One more…the review hosted by LSE blogs:

In Underflows, Cleo Wölfle Hazard invites us into the hydrological, cultural and epistemological dynamics of both public imaginaries of water and water-related networks as well as the researcher relationships and ‘straight science’ norms that excise affect, care and kinship from the processes of knowledge production and communication. In doing so, he unpacks the settler-colonial land relations that shape water imaginaries and, by extension, water governance throughout the increasingly drought-stricken, dammed and extracted west coast of the US, tying in critiques and analysis with a queer and trans orientation to the world.

Or, to put it less flatteringly, attaching the absurd and decadent pseudo-politics of “trans” to a real and terrible ecological disaster. There is plenty to say about the drought-stricken, dammed and extracted western US (the reviewer errs in saying west coast, because the damming is mostly inland), but a connection to “a queer and trans orientation to the world” is decidedly not one of them.
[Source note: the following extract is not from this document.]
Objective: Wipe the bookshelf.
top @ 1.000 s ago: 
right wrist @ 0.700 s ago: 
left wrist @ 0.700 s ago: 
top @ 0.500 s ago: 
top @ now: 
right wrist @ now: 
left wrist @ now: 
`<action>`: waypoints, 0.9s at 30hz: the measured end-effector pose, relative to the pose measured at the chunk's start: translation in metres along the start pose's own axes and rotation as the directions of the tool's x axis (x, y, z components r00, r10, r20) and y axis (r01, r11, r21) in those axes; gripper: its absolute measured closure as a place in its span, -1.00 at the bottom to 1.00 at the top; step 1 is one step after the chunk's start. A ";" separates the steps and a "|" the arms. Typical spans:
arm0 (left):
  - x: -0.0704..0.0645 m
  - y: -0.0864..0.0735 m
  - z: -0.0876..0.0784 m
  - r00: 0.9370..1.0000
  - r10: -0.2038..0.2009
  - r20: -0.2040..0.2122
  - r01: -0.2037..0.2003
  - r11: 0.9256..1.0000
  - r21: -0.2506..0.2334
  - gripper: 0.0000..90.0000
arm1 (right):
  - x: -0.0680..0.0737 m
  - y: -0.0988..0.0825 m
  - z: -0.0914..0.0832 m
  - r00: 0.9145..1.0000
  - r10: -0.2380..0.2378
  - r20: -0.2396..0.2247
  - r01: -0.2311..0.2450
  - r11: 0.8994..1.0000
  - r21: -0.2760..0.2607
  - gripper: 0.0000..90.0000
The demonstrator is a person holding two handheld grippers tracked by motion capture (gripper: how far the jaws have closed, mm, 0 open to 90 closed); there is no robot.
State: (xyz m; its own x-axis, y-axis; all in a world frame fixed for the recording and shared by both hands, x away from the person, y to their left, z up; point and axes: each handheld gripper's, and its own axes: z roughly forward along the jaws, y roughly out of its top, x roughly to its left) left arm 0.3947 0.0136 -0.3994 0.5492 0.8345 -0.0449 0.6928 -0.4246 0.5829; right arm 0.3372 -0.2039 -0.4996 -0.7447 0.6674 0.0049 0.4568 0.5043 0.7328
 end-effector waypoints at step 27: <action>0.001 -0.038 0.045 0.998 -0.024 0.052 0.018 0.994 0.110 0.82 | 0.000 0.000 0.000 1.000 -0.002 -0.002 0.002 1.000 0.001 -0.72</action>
Through the story of a salmon-costumed confessional performance art project undertaken by the author and his collaborator and partner July Hazard, we glimpse what even the ‘straight’ scientists working within the disciplinary bounds and normative scripts of their field might gain from ‘queering’ or ‘transing’ science in a way that makes room for affect, care and interspecies kinship.

Do we though? Do we glimpse that? Somehow I doubt it.